--- Task ---
Would you please repeat the lines in the listing below from the one containing "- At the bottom" through the final one, exactly as they appear?

--- Information ---

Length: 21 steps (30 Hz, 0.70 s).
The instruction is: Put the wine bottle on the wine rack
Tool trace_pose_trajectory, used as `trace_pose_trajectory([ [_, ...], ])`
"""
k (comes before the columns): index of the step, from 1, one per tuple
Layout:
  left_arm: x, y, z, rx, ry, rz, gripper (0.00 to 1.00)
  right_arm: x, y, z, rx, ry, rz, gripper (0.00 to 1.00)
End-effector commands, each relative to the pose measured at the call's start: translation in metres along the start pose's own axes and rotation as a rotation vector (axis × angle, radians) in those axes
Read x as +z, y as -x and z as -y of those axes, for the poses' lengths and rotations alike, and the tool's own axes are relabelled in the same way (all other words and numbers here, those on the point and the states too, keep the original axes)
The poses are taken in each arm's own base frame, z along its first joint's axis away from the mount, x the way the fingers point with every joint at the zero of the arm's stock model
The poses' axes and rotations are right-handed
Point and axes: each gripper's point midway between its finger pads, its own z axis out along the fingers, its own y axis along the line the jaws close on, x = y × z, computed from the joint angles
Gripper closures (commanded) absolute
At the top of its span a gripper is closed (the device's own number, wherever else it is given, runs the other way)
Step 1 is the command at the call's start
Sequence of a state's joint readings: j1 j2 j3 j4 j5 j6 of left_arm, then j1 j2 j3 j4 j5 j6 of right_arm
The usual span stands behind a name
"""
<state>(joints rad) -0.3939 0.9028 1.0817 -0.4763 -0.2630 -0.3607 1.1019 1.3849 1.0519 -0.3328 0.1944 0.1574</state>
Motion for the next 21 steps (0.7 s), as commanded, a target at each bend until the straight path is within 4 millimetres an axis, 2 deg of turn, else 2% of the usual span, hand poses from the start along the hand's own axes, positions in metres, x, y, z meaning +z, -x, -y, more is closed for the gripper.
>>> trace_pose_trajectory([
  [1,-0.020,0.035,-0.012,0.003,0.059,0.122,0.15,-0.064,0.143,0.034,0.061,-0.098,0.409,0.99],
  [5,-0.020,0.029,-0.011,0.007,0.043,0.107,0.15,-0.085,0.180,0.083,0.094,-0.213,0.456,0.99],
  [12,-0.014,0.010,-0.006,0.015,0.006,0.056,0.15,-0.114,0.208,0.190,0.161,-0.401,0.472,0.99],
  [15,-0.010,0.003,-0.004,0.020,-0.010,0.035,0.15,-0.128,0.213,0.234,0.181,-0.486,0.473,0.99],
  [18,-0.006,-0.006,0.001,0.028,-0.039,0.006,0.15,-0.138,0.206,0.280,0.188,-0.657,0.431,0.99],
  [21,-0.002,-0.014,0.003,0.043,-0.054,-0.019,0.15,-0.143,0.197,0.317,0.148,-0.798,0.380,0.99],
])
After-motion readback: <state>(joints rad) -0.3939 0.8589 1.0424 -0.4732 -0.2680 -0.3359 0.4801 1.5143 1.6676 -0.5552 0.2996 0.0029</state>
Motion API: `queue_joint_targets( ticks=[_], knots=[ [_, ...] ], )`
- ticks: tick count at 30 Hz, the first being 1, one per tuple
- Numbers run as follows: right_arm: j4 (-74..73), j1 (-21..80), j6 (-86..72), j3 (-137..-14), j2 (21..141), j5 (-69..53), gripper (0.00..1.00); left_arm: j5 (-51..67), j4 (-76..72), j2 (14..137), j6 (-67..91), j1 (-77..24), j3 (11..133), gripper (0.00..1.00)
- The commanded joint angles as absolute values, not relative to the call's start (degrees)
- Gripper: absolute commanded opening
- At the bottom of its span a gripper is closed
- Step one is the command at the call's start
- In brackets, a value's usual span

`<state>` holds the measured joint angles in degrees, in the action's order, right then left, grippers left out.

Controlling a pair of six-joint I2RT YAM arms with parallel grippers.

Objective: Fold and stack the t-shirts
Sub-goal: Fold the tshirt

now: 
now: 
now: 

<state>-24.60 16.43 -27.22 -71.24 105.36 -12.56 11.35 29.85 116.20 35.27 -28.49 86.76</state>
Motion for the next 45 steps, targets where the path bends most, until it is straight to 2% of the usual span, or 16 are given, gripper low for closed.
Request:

--- Solution ---
- At the bottom of its span a gripper is closed
- Step one is the command at the call's start
- In brackets, a value's usual span

`<state>` holds the measured joint angles in degrees, in the action's order, right then left, grippers left out.

Controlling a pair of six-joint I2RT YAM arms with parallel grippers.

Objective: Fold and stack the t-shirts
Sub-goal: Fold the tshirt

now: 
now: 
now: 

<state>-24.60 16.43 -27.22 -71.24 105.36 -12.56 11.35 29.85 116.20 35.27 -28.49 86.76</state>
Motion for the next 45 steps, targets where the path bends most, until it is straight to 2% of the usual span, or 16 are given, gripper low for closed.
Request:

No more output is given for this exercise.